A tecnologia é necessária
Como que inspirado pelas reflexões trazidas pela leitura de Pinker, Arlindo Oliveira continuou ao longo da entrevista a partilhar uma conceção menos negativa do mundo e do futuro, nomeadamente quando lhe foi pedida uma grande ideia para a humanidade. “A ideia que tenho defendido, e não é original, é que precisamos de mais e melhor tecnologia para os desafios que a humanidade tem pela frente, e não de regressar a uma idade simples, sem tecnologia e sem complexidade.” Em concreto, entende que a hipótese, colocada por alguns, de se regressar a uma vida sem tecnologia “não tem futuro, é impossível”. Até porque, nas suas palavras, “a tecnologia, se devidamente adotada e desenvolvida, pode criar as condições para termos um futuro sustentável, com qualidade de vida e onde não temos de abdicar de muitas das coisas que agora temos e gostamos de ter”. Todavia, para que o otimismo se concretize, sublinha que “precisamos de mais e melhor tecnologia”, por exemplo, “tecnologia para energia menos poluente, para transportes mais eficientes, para produção industrial que não tenha tanto impacto e que também seja mais acessível a toda a população e não apenas a uma pequena minoria”. Nesse sentido, se tivesse de defender uma ideia única, seria sem dúvida: “Mais e melhor tecnologia para um futuro mais sustentável.”

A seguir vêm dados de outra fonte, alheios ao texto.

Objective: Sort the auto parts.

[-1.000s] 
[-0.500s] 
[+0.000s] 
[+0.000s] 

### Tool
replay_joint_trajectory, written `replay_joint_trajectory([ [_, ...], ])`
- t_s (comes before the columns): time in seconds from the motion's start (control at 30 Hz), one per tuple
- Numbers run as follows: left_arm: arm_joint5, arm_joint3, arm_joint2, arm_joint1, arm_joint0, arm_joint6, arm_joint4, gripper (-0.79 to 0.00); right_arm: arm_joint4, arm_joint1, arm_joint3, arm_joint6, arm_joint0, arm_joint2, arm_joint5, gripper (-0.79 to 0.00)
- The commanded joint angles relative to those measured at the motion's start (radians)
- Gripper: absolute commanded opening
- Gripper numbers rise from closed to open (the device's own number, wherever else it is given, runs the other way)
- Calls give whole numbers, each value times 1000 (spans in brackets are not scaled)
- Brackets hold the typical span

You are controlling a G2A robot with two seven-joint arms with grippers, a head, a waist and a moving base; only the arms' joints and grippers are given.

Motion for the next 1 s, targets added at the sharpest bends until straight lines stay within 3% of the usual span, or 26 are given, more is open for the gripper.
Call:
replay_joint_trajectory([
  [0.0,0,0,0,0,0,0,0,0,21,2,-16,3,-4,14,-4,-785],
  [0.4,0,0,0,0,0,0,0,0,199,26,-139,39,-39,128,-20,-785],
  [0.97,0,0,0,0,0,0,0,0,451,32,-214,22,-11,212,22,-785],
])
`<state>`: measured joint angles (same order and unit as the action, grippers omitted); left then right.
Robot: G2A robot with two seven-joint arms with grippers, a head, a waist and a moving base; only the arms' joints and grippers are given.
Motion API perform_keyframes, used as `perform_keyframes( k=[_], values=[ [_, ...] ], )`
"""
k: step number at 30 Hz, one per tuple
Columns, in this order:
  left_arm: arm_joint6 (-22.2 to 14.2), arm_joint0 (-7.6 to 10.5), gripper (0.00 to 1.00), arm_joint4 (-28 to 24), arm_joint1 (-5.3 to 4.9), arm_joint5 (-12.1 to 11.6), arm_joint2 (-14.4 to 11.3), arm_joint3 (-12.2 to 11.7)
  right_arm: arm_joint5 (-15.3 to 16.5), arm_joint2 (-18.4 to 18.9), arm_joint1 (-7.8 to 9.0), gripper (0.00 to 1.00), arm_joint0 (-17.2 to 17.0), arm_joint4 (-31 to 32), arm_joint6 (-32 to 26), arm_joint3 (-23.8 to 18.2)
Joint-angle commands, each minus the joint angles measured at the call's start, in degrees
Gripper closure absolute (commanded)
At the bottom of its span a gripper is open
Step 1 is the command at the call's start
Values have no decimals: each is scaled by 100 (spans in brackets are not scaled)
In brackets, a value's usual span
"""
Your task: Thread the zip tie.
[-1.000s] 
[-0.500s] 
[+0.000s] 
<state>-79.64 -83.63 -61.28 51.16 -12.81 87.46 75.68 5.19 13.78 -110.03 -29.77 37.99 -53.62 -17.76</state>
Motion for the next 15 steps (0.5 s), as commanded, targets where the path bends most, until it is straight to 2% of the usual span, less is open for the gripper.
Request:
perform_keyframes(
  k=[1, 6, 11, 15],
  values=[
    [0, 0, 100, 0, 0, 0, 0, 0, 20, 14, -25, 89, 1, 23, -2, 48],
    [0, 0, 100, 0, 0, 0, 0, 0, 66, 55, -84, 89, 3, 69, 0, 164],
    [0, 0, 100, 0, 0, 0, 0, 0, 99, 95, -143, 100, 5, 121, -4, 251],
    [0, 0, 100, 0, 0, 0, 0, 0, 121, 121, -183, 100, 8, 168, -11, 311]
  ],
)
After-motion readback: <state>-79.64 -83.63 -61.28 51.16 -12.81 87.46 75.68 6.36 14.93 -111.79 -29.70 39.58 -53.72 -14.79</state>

Analítica aplicada à Indústria 4.0 e ao Ambiente 4.0
Em relação ao impacto da analítica no presente e no futuro, o autor de livros como “Mentes Digitais”, “Computer Architecture” ou “Inteligência Artificial” começou por considerar que “a analítica tem tido, até hoje, um grande papel em tornar especialmente as empresas mais competitivas”, referindo-se a empresas que usam esta ferramenta para fins relacionados com o marketing, como a Google ou o Facebook, entre outras. Apesar de reconhecer que este uso vai continuar, afirma que “poderíamos tentar ser um bocadinho mais equilibrados em algumas questões”, nomeadamente, “deveríamos usar também a analytics na indústria 4.0, na otimização de processos produtivos e logísticos”. “Porque se otimizarmos os processos produtivos e logísticos, se soubermos onde estamos a usar a energia mal-usada, se soubermos como podemos melhorar a logística gastando menos recursos com isso, como podemos melhorar a rede de transportes com menos impacto, conseguiremos que as pessoas tenham uma melhor experiência”, justifica. Outra aplicação que preconiza para a analítica é o Ambiente 4.0: “Não sei se alguém já inventou esta frase, se não fica aqui – a analytics no ambiente 4.0 acho que tem futuro, porque conseguimos reduzir o nosso impacto, mantendo a qualidade de vida ou até melhorando.”
Quanto à dúvida sobre se estas realidades estão mais ou menos próximas no tempo, sustenta que “a grande dificuldade é a agregação dos dados”, porque “as tecnologias de base da analytics nós temos”. Para o ilustrar, dá como exemplo a área da saúde e a pandemia de Covid-19 em específico.
Uma palavra: esperança
A terminar, Arlindo Oliveira confirmou o otimismo que foi deixando escapar durante toda a entrevista e, perante o pedido de uma palavra para o futuro, respondeu “esperança”. “Esperança de que o futuro vai continuar a melhorar para toda a humanidade, como melhorou nos últimos dois séculos e meio, e que estas variações que temos de curto prazo – coisas que nos preocupam – são pequenas variações”, pormenoriza, fortalecendo a sua crença de que “a tendência geral é de crescimento de melhoria da qualidade de vida e, esperemos nós, também de melhoria da sustentabilidade e de redução das desigualdades”.